With participation and support from the international scholarly community, JSTOR has created a high-quality, interdisciplinary archive of scholarship, is actively preserving over one thousand academic journals in both digital and print formats, and continues to greatly expand access to scholarly works and other materials needed for research and teaching globally. We are investing in new initiatives to increase the productivity of researchers and to facilitate new forms of scholarship.

We are pleased to confirm JSTORs readiness to participate in the 'Digging into Data Initiative'. JSTOR is a scholarly archive of the full runs of approximately 1000 leading academic journals and covers approximately fifty disciplines, with a strong presence in the humanities, social and field sciences, business and economics.  A full list of the included journals is available at http://www.jstor.org/action/showJournals?browseType=titleInfoPage .

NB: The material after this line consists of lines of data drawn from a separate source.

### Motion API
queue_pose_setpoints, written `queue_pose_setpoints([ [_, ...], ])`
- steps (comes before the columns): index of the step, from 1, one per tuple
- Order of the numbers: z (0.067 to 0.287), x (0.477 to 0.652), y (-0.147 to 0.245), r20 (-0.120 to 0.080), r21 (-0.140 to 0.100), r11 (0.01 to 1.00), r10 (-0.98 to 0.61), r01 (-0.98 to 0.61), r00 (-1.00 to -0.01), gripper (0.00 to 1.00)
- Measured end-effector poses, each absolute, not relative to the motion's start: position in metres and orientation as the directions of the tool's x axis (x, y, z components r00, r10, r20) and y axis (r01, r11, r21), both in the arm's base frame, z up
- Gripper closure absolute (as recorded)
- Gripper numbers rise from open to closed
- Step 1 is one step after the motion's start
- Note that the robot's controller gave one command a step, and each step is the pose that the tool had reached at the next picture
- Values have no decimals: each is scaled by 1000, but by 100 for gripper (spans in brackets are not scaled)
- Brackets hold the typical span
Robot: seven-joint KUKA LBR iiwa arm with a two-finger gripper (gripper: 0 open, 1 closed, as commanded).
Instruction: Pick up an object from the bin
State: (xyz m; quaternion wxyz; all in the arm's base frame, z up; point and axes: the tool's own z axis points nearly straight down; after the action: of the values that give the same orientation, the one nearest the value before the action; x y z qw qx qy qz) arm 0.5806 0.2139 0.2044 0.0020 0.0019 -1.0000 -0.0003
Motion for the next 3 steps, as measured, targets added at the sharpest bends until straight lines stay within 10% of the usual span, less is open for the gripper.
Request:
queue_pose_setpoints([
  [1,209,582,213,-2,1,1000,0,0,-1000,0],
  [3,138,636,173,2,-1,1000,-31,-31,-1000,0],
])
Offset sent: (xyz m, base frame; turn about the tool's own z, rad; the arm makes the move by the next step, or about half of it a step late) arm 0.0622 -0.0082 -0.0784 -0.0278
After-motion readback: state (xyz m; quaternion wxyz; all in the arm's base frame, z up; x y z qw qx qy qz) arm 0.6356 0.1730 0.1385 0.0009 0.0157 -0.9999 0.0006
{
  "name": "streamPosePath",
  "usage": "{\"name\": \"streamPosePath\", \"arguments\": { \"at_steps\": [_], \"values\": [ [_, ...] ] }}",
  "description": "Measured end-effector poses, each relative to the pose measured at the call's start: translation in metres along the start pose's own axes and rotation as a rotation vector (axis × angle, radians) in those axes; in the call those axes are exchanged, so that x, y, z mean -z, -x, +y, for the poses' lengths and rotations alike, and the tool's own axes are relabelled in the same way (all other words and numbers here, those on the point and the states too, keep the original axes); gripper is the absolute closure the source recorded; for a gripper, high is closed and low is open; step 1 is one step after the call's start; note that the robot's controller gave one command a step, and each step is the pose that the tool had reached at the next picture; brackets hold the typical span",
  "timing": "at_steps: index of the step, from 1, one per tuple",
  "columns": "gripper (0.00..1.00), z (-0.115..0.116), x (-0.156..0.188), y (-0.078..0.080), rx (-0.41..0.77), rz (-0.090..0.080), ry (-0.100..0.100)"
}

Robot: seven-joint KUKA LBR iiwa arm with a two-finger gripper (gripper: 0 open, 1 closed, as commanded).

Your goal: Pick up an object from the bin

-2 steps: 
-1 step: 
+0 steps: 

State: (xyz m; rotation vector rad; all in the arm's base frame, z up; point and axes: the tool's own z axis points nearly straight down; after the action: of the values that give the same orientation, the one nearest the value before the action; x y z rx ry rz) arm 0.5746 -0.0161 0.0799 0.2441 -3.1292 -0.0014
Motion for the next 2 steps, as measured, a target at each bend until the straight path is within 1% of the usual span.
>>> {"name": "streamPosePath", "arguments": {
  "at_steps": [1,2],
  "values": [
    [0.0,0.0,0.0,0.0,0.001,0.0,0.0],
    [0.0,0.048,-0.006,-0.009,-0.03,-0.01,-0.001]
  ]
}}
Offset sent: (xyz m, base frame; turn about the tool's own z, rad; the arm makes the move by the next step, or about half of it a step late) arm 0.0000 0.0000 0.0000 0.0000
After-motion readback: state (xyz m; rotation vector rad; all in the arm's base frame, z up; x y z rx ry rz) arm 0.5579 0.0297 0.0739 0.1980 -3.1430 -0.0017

JSTOR is prepared to provide access at two levels.

1.1 Potential participants to Digging into Data can apply to JSTOR for an account to our “Data for Research” service.  This allows users to createdatasets of word frequency against article for any subset of the articles in the JSTOR archive.  An open, but size-limited service will be generally available from mid January, 2009 at http://dfr.jstor.org.  The Digging into Data accounts will remove the limits on the size of the datasets.

1.2 Any accepted participant in the Digging into Data Program can gain access to the full text of the of JSTOR collections as XML data in a (slightly extended) NLM format. The dataset will include OAI-ORE resource maps.  The full text includes OCR’d text of the articles, and bibliographic metadata.


1. The data referred to in (1.2) above will be a standard corpus and will be distributed “as-is”.  JSTOR will not filter, sort or in any way process it to individual participants requirements.  Participants are expected to be competent in the processing of XML data and no technical support is offered by JSTOR in the filtering or processing of the XML.  The agreement will be for a limited time, after which the data should be destroyed or returned.

2. Samples of the data in (1.2) and the XML schema will be available on request to potential participants for the purpose of assessing the suitability of the full collection for their proposal.  Final participants should expect to provide media such as USB disk drives for the delivery of the data.

3. All participants will be required to sign a standard license and non-disclosure agreement for the use of the data referred in section (1,2) above.

4. Any potential participant must accept a “click-through” limited use agreement for the service and data mentioned in (1.1) above, and must provide contact details and a bon-fide email address at the participating institution.

5. Participants should allow sufficient time for the processing of the agreement mentioned in 1.2.  We have found that 6-8 weeks is typical for legal departments of academic institutions to process such agreements.